=== Section Start ===
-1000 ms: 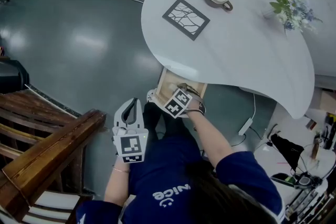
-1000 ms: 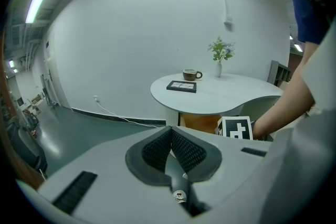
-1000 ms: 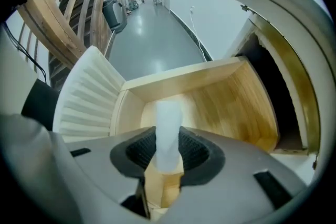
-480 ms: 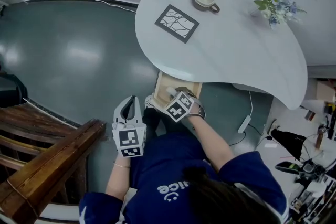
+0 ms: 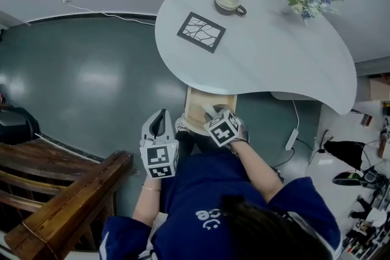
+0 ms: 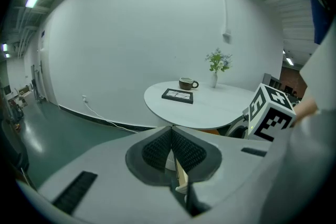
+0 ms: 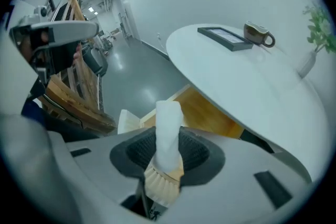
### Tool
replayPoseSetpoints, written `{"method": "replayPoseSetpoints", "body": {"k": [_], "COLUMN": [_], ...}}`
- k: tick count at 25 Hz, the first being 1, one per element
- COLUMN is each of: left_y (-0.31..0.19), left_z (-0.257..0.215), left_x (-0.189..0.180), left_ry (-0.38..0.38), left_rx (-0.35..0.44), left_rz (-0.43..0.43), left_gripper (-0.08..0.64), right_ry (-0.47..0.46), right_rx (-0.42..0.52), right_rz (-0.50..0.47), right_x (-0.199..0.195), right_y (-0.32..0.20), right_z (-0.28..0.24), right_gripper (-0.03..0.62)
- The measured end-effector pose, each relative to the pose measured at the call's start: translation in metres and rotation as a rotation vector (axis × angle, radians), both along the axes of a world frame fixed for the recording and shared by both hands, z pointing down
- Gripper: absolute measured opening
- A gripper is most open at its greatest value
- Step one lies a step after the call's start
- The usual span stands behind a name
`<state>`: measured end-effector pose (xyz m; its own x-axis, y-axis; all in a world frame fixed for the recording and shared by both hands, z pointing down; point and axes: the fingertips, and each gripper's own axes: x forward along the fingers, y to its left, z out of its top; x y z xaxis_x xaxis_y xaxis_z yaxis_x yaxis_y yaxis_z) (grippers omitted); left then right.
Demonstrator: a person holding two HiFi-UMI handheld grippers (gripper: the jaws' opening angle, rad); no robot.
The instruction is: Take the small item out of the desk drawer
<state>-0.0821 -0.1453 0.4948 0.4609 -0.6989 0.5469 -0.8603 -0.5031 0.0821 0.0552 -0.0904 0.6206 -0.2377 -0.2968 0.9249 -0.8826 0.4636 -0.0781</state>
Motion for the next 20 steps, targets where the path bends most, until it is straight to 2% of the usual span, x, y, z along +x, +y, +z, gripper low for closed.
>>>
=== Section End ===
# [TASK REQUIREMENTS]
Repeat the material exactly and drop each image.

# [WRITTEN REPLY]
-1000 ms: 
-1000 ms: 
-1000 ms: 
-480 ms: 
+0 ms: 
+0 ms: 
+0 ms: 
### Tool
replayPoseSetpoints, written `{"method": "replayPoseSetpoints", "body": {"k": [_], "COLUMN": [_], ...}}`
- k: tick count at 25 Hz, the first being 1, one per element
- COLUMN is each of: left_y (-0.31..0.19), left_z (-0.257..0.215), left_x (-0.189..0.180), left_ry (-0.38..0.38), left_rx (-0.35..0.44), left_rz (-0.43..0.43), left_gripper (-0.08..0.64), right_ry (-0.47..0.46), right_rx (-0.42..0.52), right_rz (-0.50..0.47), right_x (-0.199..0.195), right_y (-0.32..0.20), right_z (-0.28..0.24), right_gripper (-0.03..0.62)
- The measured end-effector pose, each relative to the pose measured at the call's start: translation in metres and rotation as a rotation vector (axis × angle, radians), both along the axes of a world frame fixed for the recording and shared by both hands, z pointing down
- Gripper: absolute measured opening
- A gripper is most open at its greatest value
- Step one lies a step after the call's start
- The usual span stands behind a name
`<state>`: measured end-effector pose (xyz m; its own x-axis, y-axis; all in a world frame fixed for the recording and shared by both hands, z pointing down; point and axes: the fingertips, and each gripper's own axes: x forward along the fingers, y to its left, z out of its top; x y z xaxis_x xaxis_y xaxis_z yaxis_x yaxis_y yaxis_z) (grippers omitted); left then right.
Demonstrator: a person holding two HiFi-UMI handheld grippers (gripper: the jaws' opening angle, rad); no robot.
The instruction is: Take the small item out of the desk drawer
<state>-0.0821 -0.1453 0.4948 0.4609 -0.6989 0.5469 -0.8603 -0.5031 0.0821 0.0552 -0.0904 0.6206 -0.2377 -0.2968 0.9249 -0.8826 0.4636 -0.0781</state>
Motion for the next 20 steps, targets where the path bends most, until it is straight to 2% of the usual span, x, y, z along +x, +y, +z, gripper low for closed.
>>>

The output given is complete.